2020-01-02T11:07:04Z ERROR - rose host-select bad: host selection failed:
    COMMAND FAILED (1): rose host-select bad
    COMMAND STDERR: [WARN] bad: (ssh failed)
    COMMAND STDERR: [FAIL] No hosts selected.

2020-01-02T11:07:04Z ERROR - [Errno 2] No such file or directory: '/home/h02/frdm/cylc-run/test.submision-failure/log/job/1/bad-host/01/job-activity.log'
    Traceback (most recent call last):
      File "/net/home/h03/fcm/cylc-7.8.4/lib/cylc/task_events_mgr.py", line 84, in log_task_job_activity
        with open(job_activity_log, "ab") as handle:
    IOError: [Errno 2] No such file or directory: '/home/h02/frdm/cylc-run/test.submision-failure/log/job/1/bad-host/01/job-activity.log'
2020-01-02T11:07:04Z INFO - [jobs-submit cmd] (remote host select)
    [jobs-submit ret_code] 1
    [jobs-submit err]
    rose host-select bad: host selection failed:
    COMMAND FAILED (1): rose host-select bad
    COMMAND STDERR: [WARN] bad: (ssh failed)
    COMMAND STDERR: [FAIL] No hosts selected.

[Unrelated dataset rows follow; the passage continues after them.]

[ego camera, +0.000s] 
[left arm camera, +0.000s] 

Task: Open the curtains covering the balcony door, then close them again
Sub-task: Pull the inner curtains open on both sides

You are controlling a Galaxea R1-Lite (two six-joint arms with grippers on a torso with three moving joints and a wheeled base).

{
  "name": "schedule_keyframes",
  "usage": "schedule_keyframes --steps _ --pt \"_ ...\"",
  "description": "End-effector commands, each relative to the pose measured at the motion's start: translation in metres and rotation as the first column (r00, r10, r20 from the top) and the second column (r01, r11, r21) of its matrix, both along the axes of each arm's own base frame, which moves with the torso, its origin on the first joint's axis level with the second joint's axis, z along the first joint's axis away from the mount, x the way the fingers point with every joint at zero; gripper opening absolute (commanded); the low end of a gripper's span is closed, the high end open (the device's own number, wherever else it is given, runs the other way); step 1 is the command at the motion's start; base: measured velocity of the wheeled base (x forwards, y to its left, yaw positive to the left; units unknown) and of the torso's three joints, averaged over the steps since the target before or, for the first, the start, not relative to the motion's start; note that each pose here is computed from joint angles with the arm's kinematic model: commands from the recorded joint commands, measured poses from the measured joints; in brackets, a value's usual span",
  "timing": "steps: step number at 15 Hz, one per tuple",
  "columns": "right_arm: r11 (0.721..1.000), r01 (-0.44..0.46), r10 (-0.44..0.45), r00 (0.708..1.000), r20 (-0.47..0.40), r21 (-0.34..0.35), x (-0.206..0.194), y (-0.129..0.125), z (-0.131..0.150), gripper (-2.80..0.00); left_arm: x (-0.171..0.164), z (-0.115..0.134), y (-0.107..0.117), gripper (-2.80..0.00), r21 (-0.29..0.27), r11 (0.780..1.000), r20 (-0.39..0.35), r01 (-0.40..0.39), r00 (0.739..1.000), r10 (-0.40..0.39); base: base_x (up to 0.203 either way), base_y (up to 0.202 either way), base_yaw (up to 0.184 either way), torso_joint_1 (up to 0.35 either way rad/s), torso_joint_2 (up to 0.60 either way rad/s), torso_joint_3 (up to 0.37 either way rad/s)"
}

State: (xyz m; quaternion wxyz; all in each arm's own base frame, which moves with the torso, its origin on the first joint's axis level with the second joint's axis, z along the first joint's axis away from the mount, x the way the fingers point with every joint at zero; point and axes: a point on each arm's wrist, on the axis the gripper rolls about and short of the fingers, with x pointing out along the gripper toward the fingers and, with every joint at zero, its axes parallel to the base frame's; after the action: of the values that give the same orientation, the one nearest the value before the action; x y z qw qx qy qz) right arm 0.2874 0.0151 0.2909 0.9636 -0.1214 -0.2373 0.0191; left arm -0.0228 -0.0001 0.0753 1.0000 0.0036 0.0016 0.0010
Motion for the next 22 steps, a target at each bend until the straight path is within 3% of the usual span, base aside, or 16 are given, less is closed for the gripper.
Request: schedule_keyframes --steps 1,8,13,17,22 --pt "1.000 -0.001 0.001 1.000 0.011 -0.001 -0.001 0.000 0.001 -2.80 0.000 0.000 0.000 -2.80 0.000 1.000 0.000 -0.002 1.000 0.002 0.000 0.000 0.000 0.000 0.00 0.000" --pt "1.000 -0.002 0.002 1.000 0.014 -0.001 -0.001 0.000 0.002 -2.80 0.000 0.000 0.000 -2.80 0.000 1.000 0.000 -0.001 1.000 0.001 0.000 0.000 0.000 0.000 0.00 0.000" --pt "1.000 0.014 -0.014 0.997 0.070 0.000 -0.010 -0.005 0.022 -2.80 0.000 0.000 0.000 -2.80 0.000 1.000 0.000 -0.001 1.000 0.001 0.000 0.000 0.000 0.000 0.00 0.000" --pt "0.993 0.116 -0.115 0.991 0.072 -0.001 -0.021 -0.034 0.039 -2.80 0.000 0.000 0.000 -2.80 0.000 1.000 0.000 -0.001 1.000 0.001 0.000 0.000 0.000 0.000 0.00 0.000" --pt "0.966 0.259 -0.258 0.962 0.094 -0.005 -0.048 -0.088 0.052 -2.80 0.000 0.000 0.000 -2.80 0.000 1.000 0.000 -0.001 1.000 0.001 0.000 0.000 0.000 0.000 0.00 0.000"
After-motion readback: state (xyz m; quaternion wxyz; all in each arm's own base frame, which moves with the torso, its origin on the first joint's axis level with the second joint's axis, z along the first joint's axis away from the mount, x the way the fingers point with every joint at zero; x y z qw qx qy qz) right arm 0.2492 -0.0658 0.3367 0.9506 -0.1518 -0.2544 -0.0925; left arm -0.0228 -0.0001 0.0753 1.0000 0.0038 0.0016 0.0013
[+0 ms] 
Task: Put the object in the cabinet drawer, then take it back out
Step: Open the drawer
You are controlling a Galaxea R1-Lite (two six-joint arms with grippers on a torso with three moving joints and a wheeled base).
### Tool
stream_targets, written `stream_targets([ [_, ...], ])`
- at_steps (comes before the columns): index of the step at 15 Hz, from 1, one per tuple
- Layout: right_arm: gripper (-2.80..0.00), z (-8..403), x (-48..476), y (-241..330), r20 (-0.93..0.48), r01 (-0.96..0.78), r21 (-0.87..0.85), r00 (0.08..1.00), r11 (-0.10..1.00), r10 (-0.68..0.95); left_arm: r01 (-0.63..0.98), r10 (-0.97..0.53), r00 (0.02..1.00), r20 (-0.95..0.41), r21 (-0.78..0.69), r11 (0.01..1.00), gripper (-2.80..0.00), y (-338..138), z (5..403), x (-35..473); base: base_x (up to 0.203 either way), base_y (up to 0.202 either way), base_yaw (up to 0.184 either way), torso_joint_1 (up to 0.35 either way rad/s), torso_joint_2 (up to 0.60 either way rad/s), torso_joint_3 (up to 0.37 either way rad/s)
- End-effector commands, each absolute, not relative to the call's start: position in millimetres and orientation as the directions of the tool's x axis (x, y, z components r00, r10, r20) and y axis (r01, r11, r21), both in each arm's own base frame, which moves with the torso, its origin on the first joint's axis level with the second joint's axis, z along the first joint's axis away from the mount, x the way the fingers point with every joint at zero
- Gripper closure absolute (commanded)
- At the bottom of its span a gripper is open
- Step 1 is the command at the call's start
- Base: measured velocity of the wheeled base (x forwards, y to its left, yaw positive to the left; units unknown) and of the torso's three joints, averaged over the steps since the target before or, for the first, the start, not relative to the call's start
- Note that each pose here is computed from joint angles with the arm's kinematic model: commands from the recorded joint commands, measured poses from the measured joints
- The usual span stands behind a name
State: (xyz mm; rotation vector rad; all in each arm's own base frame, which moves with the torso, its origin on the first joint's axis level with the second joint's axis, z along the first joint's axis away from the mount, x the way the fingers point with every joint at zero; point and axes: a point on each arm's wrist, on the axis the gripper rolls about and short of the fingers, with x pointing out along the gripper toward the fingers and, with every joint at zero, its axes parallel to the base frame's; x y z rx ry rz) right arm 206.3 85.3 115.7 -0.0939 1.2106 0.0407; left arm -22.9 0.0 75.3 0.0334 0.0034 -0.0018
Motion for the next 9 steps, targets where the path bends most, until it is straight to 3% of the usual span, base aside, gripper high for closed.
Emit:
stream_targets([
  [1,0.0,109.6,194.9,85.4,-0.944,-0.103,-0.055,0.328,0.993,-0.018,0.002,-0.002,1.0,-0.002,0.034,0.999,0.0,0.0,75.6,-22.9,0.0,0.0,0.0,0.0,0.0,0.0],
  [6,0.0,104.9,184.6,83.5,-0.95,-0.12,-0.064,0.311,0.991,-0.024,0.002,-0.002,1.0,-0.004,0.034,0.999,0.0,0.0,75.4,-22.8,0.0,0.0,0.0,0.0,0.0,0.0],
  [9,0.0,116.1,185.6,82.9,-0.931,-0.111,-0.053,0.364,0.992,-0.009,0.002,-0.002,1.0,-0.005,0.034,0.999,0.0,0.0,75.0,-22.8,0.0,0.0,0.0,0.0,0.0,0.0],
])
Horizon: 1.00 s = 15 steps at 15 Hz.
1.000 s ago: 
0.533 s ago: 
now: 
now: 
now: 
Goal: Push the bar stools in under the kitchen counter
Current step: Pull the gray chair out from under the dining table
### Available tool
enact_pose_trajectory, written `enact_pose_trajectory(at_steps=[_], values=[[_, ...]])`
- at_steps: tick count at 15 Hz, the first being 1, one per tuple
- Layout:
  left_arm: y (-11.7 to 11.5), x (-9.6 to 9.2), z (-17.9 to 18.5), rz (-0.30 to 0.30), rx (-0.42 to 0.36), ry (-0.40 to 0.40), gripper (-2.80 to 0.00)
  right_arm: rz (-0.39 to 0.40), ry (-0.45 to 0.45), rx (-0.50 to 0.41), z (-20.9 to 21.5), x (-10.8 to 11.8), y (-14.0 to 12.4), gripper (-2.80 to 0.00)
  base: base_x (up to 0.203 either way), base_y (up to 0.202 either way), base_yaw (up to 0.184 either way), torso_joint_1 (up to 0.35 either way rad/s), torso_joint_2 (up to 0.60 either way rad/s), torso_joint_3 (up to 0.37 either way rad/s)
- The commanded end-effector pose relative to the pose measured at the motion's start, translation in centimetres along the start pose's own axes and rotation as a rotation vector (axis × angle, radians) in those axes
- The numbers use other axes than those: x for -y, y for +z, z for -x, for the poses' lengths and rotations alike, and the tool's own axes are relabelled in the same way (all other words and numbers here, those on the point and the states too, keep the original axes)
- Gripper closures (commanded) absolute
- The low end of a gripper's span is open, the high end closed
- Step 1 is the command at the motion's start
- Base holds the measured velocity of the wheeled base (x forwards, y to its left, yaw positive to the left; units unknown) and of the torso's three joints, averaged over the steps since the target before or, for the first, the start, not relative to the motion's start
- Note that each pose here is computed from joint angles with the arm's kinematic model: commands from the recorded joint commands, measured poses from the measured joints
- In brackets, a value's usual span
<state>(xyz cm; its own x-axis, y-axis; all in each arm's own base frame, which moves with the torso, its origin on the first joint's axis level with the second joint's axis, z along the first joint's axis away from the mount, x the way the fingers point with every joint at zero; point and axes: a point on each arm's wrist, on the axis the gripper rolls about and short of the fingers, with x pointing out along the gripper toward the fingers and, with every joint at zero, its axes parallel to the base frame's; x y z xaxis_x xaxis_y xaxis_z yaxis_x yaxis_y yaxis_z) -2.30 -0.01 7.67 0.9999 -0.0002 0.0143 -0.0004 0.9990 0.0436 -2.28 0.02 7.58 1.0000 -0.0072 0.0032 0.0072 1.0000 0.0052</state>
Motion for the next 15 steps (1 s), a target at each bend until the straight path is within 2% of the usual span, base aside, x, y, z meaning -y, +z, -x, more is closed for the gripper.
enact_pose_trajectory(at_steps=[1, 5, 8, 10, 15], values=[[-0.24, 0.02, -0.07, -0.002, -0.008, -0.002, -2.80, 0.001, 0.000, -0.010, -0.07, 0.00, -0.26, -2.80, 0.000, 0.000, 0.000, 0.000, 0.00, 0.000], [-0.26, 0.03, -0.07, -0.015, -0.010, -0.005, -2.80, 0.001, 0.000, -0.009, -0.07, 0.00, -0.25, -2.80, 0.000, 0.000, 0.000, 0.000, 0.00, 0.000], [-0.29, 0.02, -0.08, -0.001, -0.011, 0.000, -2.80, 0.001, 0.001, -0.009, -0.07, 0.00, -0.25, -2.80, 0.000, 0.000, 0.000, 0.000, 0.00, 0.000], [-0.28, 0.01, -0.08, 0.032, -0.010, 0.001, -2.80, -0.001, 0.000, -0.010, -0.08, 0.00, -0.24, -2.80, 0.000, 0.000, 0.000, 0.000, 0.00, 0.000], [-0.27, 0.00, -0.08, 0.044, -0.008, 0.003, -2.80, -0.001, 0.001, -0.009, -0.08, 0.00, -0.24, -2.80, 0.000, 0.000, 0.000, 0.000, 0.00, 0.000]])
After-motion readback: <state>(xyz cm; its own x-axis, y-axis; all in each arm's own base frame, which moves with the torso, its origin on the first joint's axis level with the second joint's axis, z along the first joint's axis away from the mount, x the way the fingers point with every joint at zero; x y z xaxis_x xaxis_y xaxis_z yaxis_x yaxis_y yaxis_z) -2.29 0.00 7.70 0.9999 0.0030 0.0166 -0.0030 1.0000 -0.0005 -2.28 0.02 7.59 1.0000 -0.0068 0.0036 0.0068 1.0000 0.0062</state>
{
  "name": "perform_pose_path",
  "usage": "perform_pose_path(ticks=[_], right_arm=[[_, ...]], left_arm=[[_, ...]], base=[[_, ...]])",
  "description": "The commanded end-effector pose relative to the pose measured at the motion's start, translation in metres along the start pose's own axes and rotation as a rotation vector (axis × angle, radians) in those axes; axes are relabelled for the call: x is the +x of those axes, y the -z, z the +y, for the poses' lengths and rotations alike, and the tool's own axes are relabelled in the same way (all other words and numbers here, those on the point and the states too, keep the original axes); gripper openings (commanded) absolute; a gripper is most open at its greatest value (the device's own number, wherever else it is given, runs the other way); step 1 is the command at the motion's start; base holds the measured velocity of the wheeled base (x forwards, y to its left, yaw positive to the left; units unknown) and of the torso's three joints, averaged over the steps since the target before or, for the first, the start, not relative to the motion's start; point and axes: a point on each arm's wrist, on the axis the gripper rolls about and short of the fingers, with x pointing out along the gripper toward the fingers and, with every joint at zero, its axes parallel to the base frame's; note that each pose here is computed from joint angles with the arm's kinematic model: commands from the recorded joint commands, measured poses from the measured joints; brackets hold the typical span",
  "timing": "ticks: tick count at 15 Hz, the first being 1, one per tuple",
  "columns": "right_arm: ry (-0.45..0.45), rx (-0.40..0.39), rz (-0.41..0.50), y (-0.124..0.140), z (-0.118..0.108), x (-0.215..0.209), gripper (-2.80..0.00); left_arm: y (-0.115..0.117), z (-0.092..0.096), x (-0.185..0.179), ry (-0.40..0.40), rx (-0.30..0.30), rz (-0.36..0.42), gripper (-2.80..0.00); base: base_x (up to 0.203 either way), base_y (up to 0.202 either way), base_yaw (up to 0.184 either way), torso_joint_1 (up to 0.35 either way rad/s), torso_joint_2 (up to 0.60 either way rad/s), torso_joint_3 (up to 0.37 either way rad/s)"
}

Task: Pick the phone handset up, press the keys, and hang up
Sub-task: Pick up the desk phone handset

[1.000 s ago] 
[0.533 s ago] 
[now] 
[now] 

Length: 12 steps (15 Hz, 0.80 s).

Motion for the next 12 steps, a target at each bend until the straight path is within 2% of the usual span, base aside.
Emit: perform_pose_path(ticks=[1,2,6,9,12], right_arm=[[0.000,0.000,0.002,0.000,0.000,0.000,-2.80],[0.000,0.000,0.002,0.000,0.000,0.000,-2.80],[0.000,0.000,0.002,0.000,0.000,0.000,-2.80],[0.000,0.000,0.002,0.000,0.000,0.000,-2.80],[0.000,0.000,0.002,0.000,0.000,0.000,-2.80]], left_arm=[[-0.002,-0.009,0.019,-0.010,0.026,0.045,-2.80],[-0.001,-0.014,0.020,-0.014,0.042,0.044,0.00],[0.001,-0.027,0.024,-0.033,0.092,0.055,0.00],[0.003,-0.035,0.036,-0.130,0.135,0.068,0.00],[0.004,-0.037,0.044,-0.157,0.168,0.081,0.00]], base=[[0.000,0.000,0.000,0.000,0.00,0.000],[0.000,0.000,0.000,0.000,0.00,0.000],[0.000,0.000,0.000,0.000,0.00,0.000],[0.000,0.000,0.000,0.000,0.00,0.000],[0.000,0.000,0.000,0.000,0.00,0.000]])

There is no job activity log file.
Expected behaviour is to have the job activity log file created (and no traceback in the suite log).

bug

Most helpful comment

context; it's obvious to you that $(rose host-select bad) will always fail, however, it's not possible for Cylc to know that. The result you get could (and is intended to be) different every time.

All 18 comments

I think "bug" is a little harsh, we just want to handle the error better :grin:

@dpmatthews does this also cover that issue we found where someone had used $(rose host-select $(rose host-select))?

Been having a look at this, and from what I can tell, the job activity log contents

[jobs-submit cmd] (init bad)
[jobs-submit ret_code] 1
[jobs-submit err] REMOTE INIT FAILED

come from log_task_job_activity() in this part of submit_task_jobs()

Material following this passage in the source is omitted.